Your goal: Reproduce all of the data exactly.

The data:
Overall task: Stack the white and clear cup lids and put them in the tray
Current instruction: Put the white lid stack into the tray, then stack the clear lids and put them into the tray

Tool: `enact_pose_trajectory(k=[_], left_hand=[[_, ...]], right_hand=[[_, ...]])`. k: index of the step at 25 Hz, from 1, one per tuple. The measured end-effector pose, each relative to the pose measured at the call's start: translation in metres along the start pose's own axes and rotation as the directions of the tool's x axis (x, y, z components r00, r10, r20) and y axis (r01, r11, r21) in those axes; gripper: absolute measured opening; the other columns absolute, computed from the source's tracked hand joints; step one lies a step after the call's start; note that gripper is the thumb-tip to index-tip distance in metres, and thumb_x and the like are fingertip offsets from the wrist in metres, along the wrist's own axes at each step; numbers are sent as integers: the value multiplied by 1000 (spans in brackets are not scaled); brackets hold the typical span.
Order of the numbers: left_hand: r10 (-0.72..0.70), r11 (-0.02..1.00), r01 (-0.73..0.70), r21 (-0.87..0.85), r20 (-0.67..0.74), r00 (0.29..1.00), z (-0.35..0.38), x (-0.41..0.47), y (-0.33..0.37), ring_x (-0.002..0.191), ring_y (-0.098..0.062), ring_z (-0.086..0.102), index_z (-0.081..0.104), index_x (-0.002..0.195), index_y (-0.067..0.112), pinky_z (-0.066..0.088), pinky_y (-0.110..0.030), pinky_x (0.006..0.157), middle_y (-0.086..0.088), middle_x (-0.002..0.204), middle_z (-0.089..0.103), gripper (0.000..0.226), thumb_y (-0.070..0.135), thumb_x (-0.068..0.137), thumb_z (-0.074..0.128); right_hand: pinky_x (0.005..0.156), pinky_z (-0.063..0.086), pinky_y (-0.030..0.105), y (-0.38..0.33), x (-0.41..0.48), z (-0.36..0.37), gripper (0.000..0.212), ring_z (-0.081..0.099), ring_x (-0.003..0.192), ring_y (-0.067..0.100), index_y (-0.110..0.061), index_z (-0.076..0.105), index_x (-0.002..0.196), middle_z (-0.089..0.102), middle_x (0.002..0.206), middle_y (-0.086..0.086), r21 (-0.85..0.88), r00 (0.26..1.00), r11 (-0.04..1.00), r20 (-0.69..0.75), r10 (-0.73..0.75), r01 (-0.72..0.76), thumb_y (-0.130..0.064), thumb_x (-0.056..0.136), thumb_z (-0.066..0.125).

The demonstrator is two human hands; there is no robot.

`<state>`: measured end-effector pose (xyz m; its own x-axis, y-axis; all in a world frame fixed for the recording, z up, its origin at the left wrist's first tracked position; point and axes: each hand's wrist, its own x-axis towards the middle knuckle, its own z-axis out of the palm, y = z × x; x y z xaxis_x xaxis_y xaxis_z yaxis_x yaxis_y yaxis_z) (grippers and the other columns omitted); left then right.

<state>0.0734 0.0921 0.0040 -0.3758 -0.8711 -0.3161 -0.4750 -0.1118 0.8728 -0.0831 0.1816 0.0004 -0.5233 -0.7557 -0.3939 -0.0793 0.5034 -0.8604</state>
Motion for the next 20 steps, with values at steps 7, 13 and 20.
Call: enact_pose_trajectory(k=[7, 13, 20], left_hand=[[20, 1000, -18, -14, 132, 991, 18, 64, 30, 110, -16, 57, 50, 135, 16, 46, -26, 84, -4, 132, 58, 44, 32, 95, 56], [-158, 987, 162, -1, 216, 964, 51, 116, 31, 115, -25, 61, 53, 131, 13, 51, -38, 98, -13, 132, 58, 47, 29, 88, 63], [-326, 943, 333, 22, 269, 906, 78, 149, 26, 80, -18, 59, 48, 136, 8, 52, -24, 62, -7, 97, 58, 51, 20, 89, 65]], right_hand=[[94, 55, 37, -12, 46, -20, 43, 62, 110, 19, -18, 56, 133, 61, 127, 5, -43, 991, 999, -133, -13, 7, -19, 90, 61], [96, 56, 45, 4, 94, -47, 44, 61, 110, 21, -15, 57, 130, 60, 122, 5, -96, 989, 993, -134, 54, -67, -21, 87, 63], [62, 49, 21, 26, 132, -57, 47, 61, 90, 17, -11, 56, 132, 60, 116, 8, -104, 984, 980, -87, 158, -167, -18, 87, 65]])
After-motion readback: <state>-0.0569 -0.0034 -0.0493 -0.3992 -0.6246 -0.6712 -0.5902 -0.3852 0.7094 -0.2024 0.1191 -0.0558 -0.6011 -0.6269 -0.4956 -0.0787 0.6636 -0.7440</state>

Response area:
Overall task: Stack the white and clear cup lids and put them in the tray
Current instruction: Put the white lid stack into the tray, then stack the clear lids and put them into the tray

Tool: `enact_pose_trajectory(k=[_], left_hand=[[_, ...]], right_hand=[[_, ...]])`. k: index of the step at 25 Hz, from 1, one per tuple. The measured end-effector pose, each relative to the pose measured at the call's start: translation in metres along the start pose's own axes and rotation as the directions of the tool's x axis (x, y, z components r00, r10, r20) and y axis (r01, r11, r21) in those axes; gripper: absolute measured opening; the other columns absolute, computed from the source's tracked hand joints; step one lies a step after the call's start; note that gripper is the thumb-tip to index-tip distance in metres, and thumb_x and the like are fingertip offsets from the wrist in metres, along the wrist's own axes at each step; numbers are sent as integers: the value multiplied by 1000 (spans in brackets are not scaled); brackets hold the typical span.
Order of the numbers: left_hand: r10 (-0.72..0.70), r11 (-0.02..1.00), r01 (-0.73..0.70), r21 (-0.87..0.85), r20 (-0.67..0.74), r00 (0.29..1.00), z (-0.35..0.38), x (-0.41..0.47), y (-0.33..0.37), ring_x (-0.002..0.191), ring_y (-0.098..0.062), ring_z (-0.086..0.102), index_z (-0.081..0.104), index_x (-0.002..0.195), index_y (-0.067..0.112), pinky_z (-0.066..0.088), pinky_y (-0.110..0.030), pinky_x (0.006..0.157), middle_y (-0.086..0.088), middle_x (-0.002..0.204), middle_z (-0.089..0.103), gripper (0.000..0.226), thumb_y (-0.070..0.135), thumb_x (-0.068..0.137), thumb_z (-0.074..0.128); right_hand: pinky_x (0.005..0.156), pinky_z (-0.063..0.086), pinky_y (-0.030..0.105), y (-0.38..0.33), x (-0.41..0.48), z (-0.36..0.37), gripper (0.000..0.212), ring_z (-0.081..0.099), ring_x (-0.003..0.192), ring_y (-0.067..0.100), index_y (-0.110..0.061), index_z (-0.076..0.105), index_x (-0.002..0.196), middle_z (-0.089..0.102), middle_x (0.002..0.206), middle_y (-0.086..0.086), r21 (-0.85..0.88), r00 (0.26..1.00), r11 (-0.04..1.00), r20 (-0.69..0.75), r10 (-0.73..0.75), r01 (-0.72..0.76), thumb_y (-0.130..0.064), thumb_x (-0.056..0.136), thumb_z (-0.066..0.125).

The demonstrator is two human hands; there is no robot.

`<state>`: measured end-effector pose (xyz m; its own x-axis, y-axis; all in a world frame fixed for the recording, z up, its origin at the left wrist's first tracked position; point and axes: each hand's wrist, its own x-axis towards the middle knuckle, its own z-axis out of the palm, y = z × x; x y z xaxis_x xaxis_y xaxis_z yaxis_x yaxis_y yaxis_z) (grippers and the other columns omitted); left then right.

<state>0.0734 0.0921 0.0040 -0.3758 -0.8711 -0.3161 -0.4750 -0.1118 0.8728 -0.0831 0.1816 0.0004 -0.5233 -0.7557 -0.3939 -0.0793 0.5034 -0.8604</state>
Motion for the next 20 steps, with values at steps 7, 13 and 20.
Call: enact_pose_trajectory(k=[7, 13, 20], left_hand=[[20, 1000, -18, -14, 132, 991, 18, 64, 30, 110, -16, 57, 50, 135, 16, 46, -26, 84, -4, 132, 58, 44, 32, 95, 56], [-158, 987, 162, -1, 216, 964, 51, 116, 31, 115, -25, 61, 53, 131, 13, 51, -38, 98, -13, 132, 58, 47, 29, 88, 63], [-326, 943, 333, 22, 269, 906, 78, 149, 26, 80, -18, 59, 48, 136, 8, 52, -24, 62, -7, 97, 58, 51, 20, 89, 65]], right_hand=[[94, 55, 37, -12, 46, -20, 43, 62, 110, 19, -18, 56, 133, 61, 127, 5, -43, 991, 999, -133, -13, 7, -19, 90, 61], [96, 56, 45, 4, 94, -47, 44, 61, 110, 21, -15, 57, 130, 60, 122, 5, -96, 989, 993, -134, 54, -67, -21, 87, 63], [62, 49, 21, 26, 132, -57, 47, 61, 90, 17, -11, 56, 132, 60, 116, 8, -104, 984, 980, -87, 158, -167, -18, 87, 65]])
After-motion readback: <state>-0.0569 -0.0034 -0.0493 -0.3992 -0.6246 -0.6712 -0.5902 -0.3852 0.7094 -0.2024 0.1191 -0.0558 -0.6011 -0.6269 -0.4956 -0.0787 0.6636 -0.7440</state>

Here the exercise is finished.